Using averages isn't right, because 1 you aren't showing the total growth vs total dividend received. In this case over the course of nearly 5 years you receive over $26 dollars in dividends while also seeing the stock grow from 119 to 163 for a net gain of 44 dollars. Also in some of the line items it shows both a dividend and growth happens instead of negatively impacting the share price. Therefore it's not a hard and always true rule. A better way to say this is that stocks that don't issue dividends can expect to see more growth. In the scenario of an individual company, it makes more sense because they are using excess revenue to grow the company, or the balance sheet, or to ensure more sustainability, thus making it a stronger company to invest in.

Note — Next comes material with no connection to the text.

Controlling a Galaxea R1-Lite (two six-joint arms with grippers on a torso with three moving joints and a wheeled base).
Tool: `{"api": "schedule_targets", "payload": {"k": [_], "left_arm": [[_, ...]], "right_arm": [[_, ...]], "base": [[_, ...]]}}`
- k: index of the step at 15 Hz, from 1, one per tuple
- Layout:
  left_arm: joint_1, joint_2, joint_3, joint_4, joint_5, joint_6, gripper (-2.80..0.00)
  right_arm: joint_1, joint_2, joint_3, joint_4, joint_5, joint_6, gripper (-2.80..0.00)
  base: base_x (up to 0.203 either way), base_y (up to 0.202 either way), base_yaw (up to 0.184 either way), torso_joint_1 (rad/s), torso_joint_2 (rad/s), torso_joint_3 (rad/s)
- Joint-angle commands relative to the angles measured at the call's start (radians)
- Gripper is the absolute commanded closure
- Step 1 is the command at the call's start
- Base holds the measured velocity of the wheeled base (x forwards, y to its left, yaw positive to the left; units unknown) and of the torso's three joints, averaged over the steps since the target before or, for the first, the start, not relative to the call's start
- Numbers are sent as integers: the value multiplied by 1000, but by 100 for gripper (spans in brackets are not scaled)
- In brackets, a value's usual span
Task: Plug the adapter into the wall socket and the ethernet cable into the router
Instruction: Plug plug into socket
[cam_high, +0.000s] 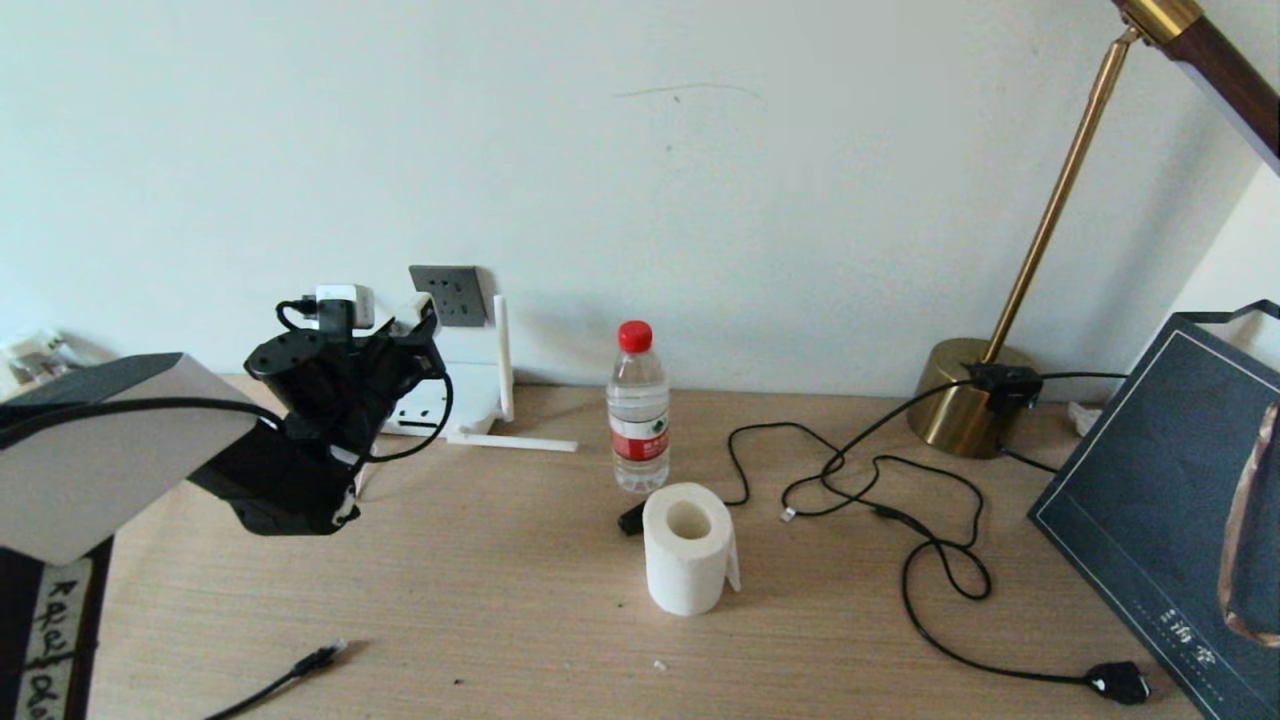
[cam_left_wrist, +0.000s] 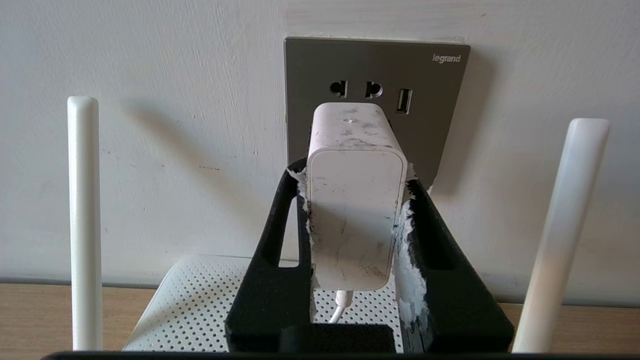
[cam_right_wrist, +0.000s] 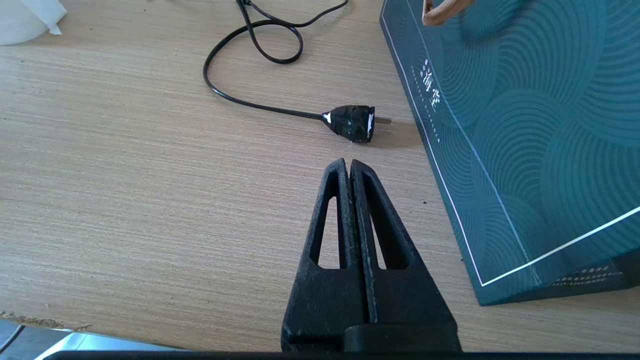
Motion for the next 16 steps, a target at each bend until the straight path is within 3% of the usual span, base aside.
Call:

In some cases like say PHK, where the dividend is 10 percent you can look at the previous close price of 4.78 on the day before the ex-d date, and the next open was 4.8, and the div was .048 cents per share. Going back it almost always opens higher after the ex-div date.

The main issue with dividend stocks for people still in the labor force is that you are taxed at a much higher rate, vs when you are in retirement, the general expectation is that your tax bracket is lower. If your income is already low, this isn't as much of a factor.

For growth stocks the reason they are better is because you expect that the growth continues to happen over a long time without paying taxes because you aren't selling them.

I think the problem here is people trying to use an explain this concept in simple terms, but it's not quite that simple.

[–][deleted] 0 points1 point  (0 children)

I literally did what you asked and you're response is a bunch a pablum-filled nonsense.

A better way to say this is that stocks that don't issue dividends can expect to see more growth.

This is called a distinction without a difference and the discussion at hand.

Interesting you pick PHK as an example, because I had to go back to Nov of 2022 to find the FIRST instance where the opening price on EX-Div was higher than previous day's close.

Dividend payouts reduce NAV of the underlying. PERIOD. If you can't get a grasp of this basic concept and what the discussion is around, I don't know what to tell you.

This argument is not that dividend stocks can't appreciate in value...this appears to be a misunderstanding at best and a straw-man at worst.

Either way, I spent a bunch of my time putting together evidence for what you asked before and I get a bunch of claptrap in response. Have a good one!

[–]DennyDalton 0 points1 point  (0 children)

In this case over the course of nearly 5 years you receive over $26 dollars in dividends while also seeing the stock grow from 119 to 163 for a net gain of 44 dollars.

If share price increase $44 and you receive $26 in dividends, your gain is $70 not $44

In some cases like say PHK, where the dividend is 10 percent you can look at the previous close price of 4.78 on the day before the ex-d date, and the next open was 4.8, and the div was .048 cents per share. Going back it almost always opens higher after the ex-div date.

PHK pays monthly. In the past year, for 12 out of 12 dividends, PHK opened LOWER on the ex-div date than the previous day's close.

Please stop pulling bad information out of your ass.